About this exercise: The reply should hold only the lines below from the one with "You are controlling" to the end, each copied exactly.

Stored data:
◇ ◇ ◇ ◇ ◇ ◇ ◇

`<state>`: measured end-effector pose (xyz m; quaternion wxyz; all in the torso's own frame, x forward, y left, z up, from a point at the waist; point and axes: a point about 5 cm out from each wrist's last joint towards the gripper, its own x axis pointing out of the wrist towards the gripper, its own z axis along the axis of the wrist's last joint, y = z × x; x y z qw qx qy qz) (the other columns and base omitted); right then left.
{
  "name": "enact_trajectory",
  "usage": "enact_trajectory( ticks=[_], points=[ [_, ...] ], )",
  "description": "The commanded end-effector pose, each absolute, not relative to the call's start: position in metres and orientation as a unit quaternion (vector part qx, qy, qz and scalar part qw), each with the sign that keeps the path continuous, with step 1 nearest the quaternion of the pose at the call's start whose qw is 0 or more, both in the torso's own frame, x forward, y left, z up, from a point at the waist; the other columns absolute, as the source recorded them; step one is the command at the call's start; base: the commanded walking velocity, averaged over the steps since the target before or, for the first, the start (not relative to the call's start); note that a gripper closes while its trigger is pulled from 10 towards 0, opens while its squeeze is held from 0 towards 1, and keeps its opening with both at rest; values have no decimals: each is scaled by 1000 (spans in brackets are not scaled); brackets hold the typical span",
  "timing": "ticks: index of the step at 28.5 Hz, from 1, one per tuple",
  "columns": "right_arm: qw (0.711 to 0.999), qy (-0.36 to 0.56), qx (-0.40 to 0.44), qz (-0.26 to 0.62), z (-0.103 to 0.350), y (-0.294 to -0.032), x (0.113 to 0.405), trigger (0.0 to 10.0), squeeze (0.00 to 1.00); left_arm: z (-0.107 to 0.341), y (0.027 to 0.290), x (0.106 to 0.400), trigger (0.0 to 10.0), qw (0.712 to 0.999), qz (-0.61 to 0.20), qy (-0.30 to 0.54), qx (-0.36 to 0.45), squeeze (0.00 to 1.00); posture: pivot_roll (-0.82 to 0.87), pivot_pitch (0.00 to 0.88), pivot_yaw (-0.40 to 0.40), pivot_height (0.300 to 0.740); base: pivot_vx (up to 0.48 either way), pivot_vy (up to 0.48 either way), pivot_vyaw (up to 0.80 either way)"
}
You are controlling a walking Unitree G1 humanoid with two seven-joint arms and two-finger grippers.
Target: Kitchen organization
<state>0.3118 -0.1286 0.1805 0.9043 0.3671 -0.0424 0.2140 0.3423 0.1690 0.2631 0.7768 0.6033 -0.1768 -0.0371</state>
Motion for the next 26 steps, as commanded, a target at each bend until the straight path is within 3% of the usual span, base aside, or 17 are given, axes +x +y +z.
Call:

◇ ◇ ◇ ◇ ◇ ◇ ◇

Task answer:
You are controlling a walking Unitree G1 humanoid with two seven-joint arms and two-finger grippers.
Target: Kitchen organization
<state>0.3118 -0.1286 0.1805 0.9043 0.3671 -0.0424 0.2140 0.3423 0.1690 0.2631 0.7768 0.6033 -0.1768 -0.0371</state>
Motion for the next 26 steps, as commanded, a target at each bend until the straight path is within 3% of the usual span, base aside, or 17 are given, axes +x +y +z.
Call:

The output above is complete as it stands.